§ Directions
Skip all pictures. Set down only the lines starting at the line containing "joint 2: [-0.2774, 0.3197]" and running to the end of the listing.

§ Dataset excerpts

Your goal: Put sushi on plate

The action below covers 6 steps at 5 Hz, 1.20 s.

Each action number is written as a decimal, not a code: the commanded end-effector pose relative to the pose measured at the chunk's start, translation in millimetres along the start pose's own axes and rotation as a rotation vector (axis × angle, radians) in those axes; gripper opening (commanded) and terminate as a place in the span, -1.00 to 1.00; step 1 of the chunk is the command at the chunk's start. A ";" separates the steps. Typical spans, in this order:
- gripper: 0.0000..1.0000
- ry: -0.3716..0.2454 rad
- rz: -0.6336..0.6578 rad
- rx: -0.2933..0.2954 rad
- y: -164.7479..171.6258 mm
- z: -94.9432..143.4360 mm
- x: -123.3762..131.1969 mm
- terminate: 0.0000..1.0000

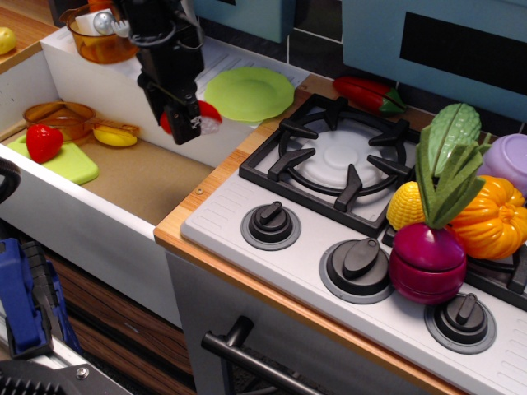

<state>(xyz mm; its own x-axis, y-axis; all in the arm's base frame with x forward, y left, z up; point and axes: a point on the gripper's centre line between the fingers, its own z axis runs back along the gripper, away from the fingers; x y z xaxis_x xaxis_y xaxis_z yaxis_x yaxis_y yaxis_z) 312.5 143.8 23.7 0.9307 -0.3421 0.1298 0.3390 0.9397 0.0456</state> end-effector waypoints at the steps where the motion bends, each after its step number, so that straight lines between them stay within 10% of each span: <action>1: -1.00 -0.040 0.004 0.107 -1.1 42.3 17.4 -1.00; 5: -1.00 -0.180 -0.092 0.120 30.7 24.8 73.2 -1.00; 6: -1.00 -0.211 -0.102 0.137 30.8 16.9 79.4 1.00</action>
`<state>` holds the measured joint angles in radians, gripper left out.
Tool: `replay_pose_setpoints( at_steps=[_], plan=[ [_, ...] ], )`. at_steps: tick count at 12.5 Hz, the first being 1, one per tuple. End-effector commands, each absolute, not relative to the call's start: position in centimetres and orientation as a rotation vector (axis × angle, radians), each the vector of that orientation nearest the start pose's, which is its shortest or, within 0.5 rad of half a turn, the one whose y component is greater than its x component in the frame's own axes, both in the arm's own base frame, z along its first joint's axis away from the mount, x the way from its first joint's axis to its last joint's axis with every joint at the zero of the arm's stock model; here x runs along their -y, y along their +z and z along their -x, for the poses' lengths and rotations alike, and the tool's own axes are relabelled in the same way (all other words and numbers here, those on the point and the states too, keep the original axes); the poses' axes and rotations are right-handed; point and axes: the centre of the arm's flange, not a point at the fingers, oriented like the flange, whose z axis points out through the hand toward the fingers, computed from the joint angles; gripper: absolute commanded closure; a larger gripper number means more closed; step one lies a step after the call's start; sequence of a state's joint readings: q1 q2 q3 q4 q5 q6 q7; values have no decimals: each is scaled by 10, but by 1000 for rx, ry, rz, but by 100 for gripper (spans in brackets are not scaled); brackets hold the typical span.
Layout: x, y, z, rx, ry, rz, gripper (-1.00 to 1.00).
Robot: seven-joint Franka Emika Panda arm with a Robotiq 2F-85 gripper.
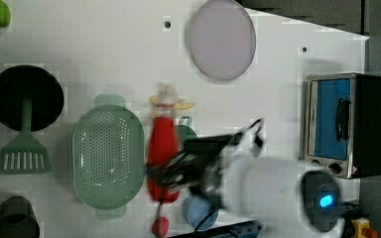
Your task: Pick Ketchup from the table and place it in strainer.
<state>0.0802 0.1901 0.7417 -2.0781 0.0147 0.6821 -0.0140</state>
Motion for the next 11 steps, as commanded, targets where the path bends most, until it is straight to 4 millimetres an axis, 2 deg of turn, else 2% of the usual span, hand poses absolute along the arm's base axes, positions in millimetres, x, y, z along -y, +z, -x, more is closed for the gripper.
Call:
replay_pose_setpoints(
  at_steps=[1, 3, 5, 7, 8, 10, 11],
  plan=[
    [-417, 340, -417, -342, 139, 2933, -52],
    [-426, 311, -417, -337, 180, 2900, -96],
    [-424, 310, -421, -363, 175, 2891, -100],
    [-412, 336, -425, -463, 144, 2916, -100],
    [-399, 356, -431, -501, 110, 2941, -100],
    [-353, 402, -448, -599, 45, 3012, -100],
    [-323, 426, -458, -644, 22, 3051, -100]
  ],
)
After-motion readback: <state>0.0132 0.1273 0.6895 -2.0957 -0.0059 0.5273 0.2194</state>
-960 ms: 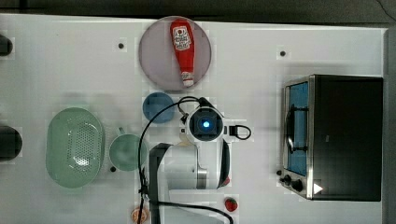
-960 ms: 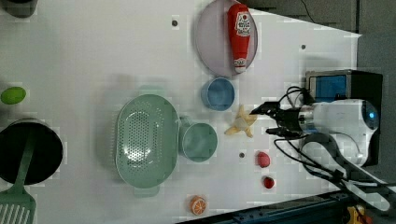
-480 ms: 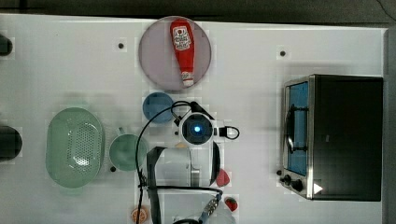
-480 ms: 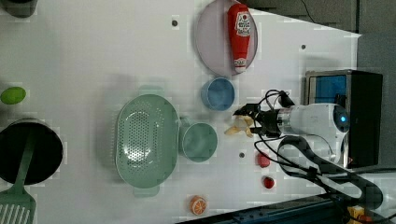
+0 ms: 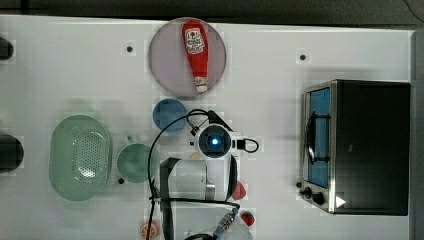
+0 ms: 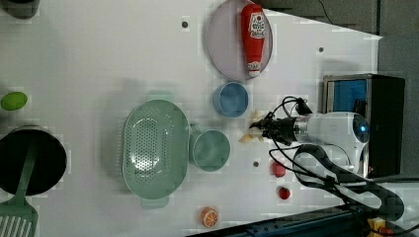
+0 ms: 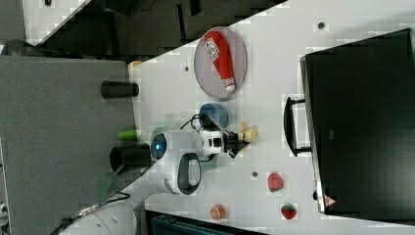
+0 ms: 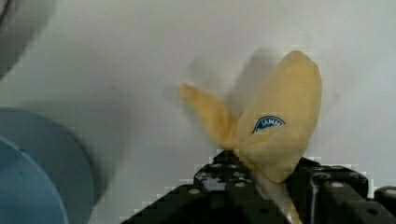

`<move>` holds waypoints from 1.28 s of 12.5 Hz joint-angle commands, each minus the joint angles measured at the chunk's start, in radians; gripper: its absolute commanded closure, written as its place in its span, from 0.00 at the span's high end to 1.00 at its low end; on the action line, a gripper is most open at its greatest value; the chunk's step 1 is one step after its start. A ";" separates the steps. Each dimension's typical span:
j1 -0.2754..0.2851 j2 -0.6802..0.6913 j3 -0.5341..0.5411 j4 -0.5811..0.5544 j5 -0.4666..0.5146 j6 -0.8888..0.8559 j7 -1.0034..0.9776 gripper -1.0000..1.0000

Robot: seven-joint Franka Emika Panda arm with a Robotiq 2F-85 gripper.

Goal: Pick banana from table and place on oven.

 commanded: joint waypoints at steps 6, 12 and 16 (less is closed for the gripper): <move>-0.016 -0.364 0.024 0.079 -0.014 -0.304 -0.002 0.24; -0.026 -0.581 -0.037 0.396 0.002 -0.868 -0.002 0.24; -0.067 -0.550 -0.184 0.519 -0.012 -1.011 -0.040 0.24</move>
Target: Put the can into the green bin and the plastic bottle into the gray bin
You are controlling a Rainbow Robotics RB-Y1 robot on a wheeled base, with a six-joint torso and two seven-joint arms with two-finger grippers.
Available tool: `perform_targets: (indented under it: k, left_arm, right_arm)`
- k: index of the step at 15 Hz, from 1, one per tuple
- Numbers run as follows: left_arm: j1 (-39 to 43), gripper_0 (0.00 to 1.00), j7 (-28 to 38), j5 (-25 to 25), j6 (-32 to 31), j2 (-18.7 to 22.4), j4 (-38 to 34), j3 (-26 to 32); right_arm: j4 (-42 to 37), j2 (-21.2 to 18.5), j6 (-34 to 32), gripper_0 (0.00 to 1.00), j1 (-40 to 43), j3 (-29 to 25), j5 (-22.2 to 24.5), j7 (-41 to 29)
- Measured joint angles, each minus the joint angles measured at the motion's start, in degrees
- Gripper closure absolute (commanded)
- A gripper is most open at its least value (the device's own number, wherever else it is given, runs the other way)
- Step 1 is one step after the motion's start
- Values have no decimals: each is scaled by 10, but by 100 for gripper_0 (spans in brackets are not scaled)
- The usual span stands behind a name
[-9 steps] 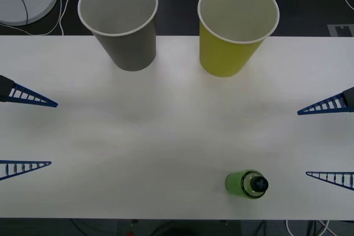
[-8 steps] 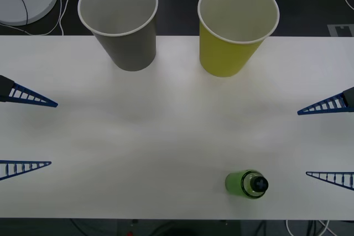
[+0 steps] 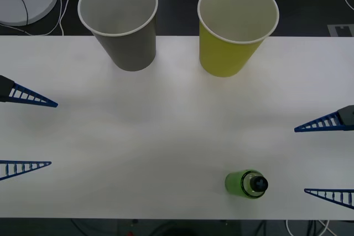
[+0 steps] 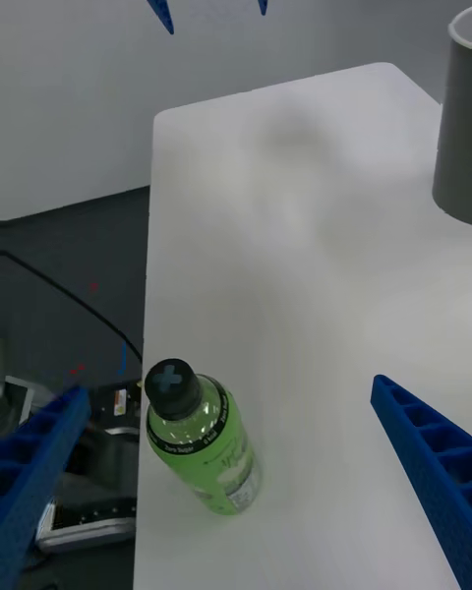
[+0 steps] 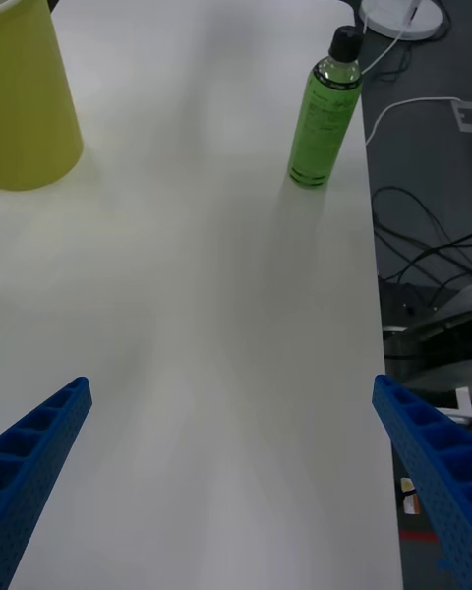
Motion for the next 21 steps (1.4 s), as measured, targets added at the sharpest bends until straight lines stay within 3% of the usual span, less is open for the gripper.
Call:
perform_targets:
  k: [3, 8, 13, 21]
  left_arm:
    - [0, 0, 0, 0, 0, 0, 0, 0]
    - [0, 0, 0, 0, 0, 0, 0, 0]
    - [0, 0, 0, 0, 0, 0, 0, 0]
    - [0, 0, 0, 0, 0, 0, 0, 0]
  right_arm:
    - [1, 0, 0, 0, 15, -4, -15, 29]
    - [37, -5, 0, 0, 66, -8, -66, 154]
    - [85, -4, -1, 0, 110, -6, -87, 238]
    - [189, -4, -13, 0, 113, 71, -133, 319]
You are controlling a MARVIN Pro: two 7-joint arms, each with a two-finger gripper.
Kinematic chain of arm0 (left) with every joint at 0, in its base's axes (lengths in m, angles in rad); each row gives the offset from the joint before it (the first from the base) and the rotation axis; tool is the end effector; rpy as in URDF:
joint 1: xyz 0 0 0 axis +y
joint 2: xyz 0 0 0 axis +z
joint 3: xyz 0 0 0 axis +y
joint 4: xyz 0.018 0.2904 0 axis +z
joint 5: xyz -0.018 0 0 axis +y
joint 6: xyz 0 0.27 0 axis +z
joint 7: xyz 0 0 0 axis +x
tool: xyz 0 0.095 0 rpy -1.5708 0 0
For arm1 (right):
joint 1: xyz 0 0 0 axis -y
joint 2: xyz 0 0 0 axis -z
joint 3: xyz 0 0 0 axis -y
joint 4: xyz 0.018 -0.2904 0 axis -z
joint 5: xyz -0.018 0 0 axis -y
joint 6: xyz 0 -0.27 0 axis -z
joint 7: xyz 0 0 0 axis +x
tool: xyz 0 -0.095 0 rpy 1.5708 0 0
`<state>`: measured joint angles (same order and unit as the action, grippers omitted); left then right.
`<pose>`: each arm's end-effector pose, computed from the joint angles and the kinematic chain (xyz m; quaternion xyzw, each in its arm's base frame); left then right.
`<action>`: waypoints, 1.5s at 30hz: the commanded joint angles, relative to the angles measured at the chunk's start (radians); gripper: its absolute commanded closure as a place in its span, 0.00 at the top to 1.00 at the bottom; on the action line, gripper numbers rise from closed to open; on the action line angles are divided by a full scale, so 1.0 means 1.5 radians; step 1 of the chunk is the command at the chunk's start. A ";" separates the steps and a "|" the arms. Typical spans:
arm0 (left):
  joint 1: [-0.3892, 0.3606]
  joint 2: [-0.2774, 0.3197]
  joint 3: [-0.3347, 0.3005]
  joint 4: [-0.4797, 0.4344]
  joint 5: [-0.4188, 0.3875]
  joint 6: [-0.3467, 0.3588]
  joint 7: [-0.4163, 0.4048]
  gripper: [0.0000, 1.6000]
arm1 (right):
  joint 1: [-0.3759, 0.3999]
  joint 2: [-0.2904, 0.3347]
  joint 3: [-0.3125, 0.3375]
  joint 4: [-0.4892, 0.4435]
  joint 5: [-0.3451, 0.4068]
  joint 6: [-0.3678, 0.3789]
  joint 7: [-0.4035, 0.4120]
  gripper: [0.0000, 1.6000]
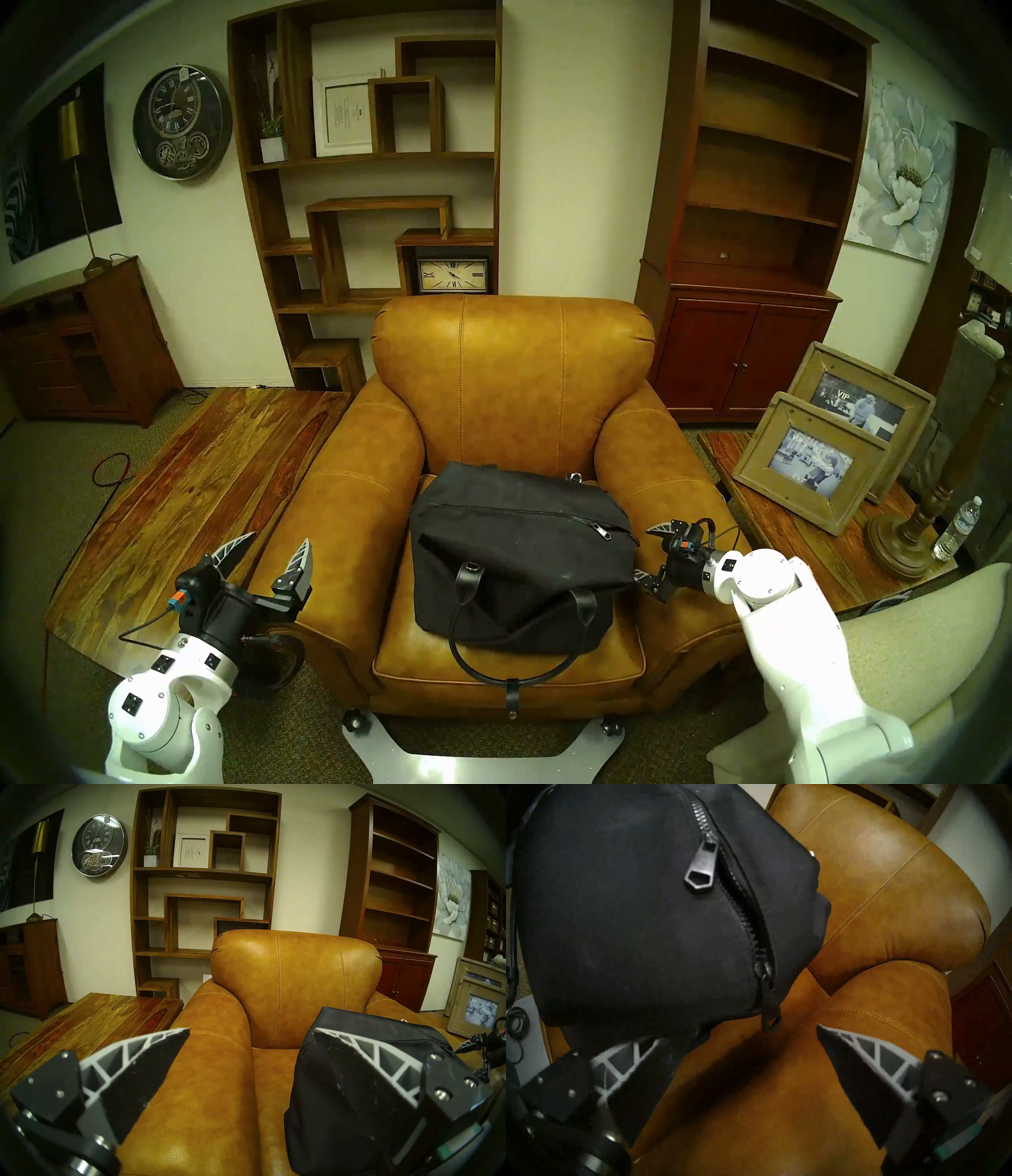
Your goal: Open a bag with a zipper
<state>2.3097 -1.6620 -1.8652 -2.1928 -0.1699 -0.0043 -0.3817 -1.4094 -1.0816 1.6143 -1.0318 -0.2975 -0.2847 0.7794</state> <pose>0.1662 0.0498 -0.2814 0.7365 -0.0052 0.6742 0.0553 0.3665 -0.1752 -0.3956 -0.7506 -0.4575 -0.4766 0.0102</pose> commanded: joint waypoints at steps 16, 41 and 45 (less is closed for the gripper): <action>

§ Reply to the exercise
  joint 2: [-0.2774, 0.3197]
  joint 3: [-0.3347, 0.3005]
  joint 4: [-0.4797, 0.4344]
  joint 5: [-0.4188, 0.3875]
  joint 6: [-0.3467, 0.3588]
  joint 7: [-0.4163, 0.4048]
  gripper: [0.0000, 1.6000]
arm1 (right):
  joint 1: [-0.3759, 0.3999]
  joint 2: [-0.2904, 0.3347]
  joint 3: [-0.3125, 0.3375]
  joint 4: [-0.4892, 0.4435]
  joint 5: [-0.3451, 0.4068]
  joint 6: [-0.3678, 0.3789]
  joint 7: [-0.4035, 0.4120]
  gripper: [0.0000, 1.6000]
Your goal: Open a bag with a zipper
<state>2.3097 -1.6620 -1.8652 -2.1928 -0.1699 -0.0043 -0.3817 -1.4094 -1.0816 1.6143 -1.0318 -0.2975 -0.2847 0.7794</state> <pose>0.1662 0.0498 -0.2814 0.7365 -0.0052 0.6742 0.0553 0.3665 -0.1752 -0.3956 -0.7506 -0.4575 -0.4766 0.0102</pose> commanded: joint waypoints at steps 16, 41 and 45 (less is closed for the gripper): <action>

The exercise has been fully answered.